Exercise description: Return the data below in full, exactly as it stands.

The data:
>>>

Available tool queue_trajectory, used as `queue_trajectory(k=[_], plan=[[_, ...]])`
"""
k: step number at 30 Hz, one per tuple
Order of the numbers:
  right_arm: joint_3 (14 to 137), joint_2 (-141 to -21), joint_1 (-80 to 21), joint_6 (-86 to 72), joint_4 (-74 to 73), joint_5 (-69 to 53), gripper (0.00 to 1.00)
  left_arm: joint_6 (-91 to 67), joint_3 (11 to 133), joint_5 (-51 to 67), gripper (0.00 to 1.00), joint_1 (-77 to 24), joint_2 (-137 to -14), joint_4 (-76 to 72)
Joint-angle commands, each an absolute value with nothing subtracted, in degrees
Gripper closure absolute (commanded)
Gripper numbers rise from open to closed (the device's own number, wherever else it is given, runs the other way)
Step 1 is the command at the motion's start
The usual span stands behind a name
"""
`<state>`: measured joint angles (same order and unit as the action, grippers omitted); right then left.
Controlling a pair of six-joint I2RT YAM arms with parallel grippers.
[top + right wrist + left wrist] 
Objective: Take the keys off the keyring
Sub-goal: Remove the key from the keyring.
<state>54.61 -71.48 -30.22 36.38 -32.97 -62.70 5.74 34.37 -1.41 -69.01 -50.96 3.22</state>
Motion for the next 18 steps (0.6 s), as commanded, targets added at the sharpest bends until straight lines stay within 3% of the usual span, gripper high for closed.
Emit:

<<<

Solution to this problem:
Available tool queue_trajectory, used as `queue_trajectory(k=[_], plan=[[_, ...]])`
"""
k: step number at 30 Hz, one per tuple
Order of the numbers:
  right_arm: joint_3 (14 to 137), joint_2 (-141 to -21), joint_1 (-80 to 21), joint_6 (-86 to 72), joint_4 (-74 to 73), joint_5 (-69 to 53), gripper (0.00 to 1.00)
  left_arm: joint_6 (-91 to 67), joint_3 (11 to 133), joint_5 (-51 to 67), gripper (0.00 to 1.00), joint_1 (-77 to 24), joint_2 (-137 to -14), joint_4 (-76 to 72)
Joint-angle commands, each an absolute value with nothing subtracted, in degrees
Gripper closure absolute (commanded)
Gripper numbers rise from open to closed (the device's own number, wherever else it is given, runs the other way)
Step 1 is the command at the motion's start
The usual span stands behind a name
"""
`<state>`: measured joint angles (same order and unit as the action, grippers omitted); right then left.
Controlling a pair of six-joint I2RT YAM arms with parallel grippers.
[top + right wrist + left wrist] 
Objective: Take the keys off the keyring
Sub-goal: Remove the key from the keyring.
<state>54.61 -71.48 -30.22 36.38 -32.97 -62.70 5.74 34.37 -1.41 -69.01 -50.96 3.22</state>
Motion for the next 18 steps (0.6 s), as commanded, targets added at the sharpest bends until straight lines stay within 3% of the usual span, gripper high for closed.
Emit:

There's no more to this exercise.